Zusammen mit den ersten Frühlingsstrahlen treffen sich traditioneller Roots-Reggae-Sound und treibende Hip-Hop-Grooves zum Sommer-Jam. Feinste Dancehall-Tunes erweitern das Repertoire der hanseatischen Off-Beat-Formation und mit der zweiten CD „Bigger Better Hotter“ (2010) setzen I-FIRE die Maßstäbe noch mal einen Level höher.
Schnelle Rap-Texte zeigen Hip-Hop-Elemente auf höchstem Niveau und wie gewohnt in perfektem Timing. Die Hooks berauschen in üblicher Art und sorgen für ein aufdringlich-sonniges Soundspektakel im Gehörgang.

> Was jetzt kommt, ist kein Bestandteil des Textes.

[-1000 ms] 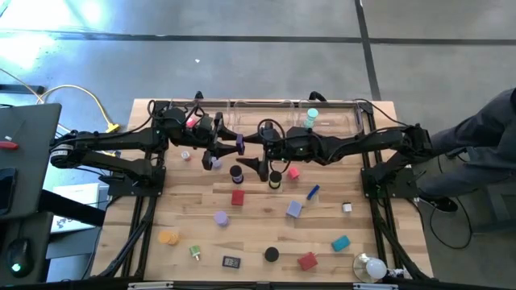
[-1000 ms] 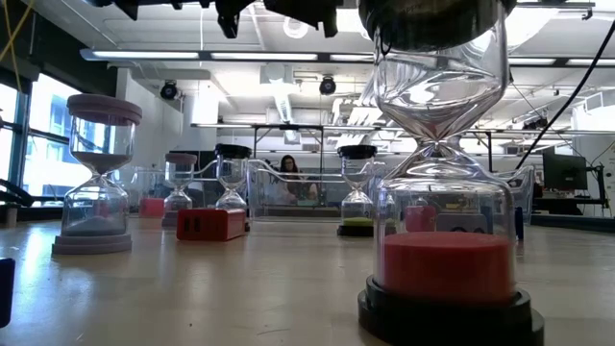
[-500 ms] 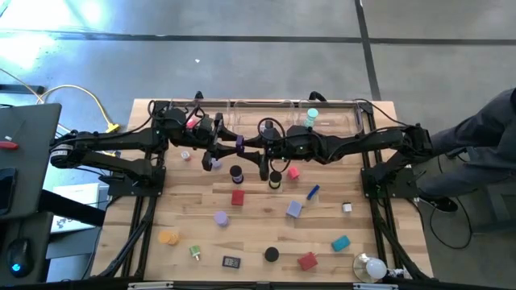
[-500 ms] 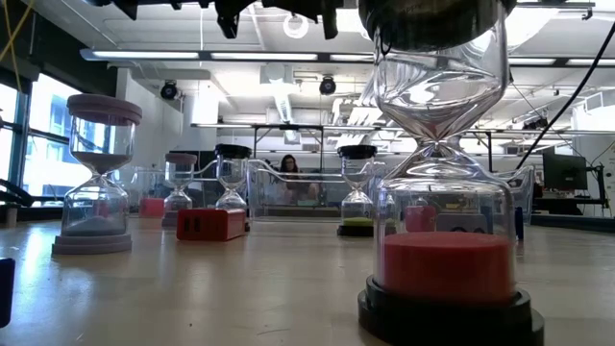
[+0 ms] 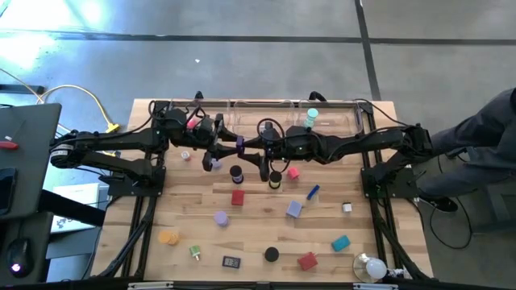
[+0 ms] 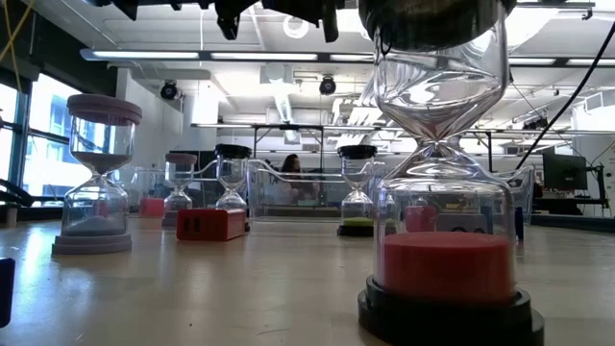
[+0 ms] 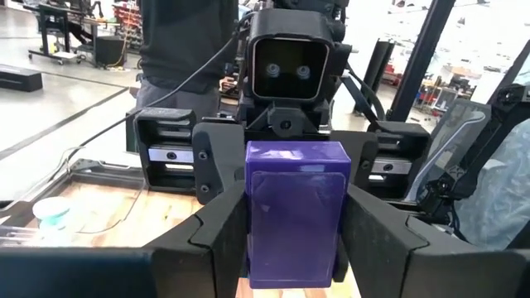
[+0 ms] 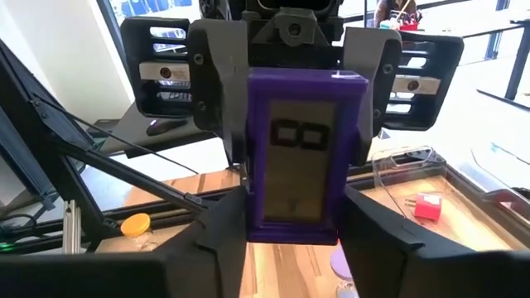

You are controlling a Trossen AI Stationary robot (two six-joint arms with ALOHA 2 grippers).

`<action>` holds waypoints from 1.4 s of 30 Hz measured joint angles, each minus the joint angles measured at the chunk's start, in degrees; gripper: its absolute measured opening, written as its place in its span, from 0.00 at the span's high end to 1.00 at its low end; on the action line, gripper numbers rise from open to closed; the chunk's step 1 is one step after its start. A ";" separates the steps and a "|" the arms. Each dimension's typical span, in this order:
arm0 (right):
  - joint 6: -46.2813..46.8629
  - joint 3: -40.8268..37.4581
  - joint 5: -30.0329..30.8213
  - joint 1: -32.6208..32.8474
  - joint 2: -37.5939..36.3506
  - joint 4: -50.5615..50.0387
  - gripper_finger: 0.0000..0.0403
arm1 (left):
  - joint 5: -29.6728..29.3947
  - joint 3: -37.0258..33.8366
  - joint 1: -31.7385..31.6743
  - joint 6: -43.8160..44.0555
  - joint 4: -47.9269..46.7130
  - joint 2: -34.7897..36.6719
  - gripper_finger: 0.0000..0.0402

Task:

Die bassigen Rhymes geben den Songs den passenden karibischen Vibe.
Musikalisch erweitern die Off-Beat-Performer das Spektrum, vereinzelt stark Richtung elektronisch angehauchten Dancehall. Für den unschlagbaren Klang der Hammond-Orgel kann man richtig dankbar sein – und wünscht sich einfach mehr davon. Auch trumpft das Bläser-Duo wieder in Höchstform auf und schlägt sogar einige melancholische Töne an.
Der grandios gemixte Sound schraubt sich in Ohren und Beine, die – einmal in Bewegung – keine Ruhe mehr finden. Stand der Dinge: Tanzbarometer auf Durchbruch.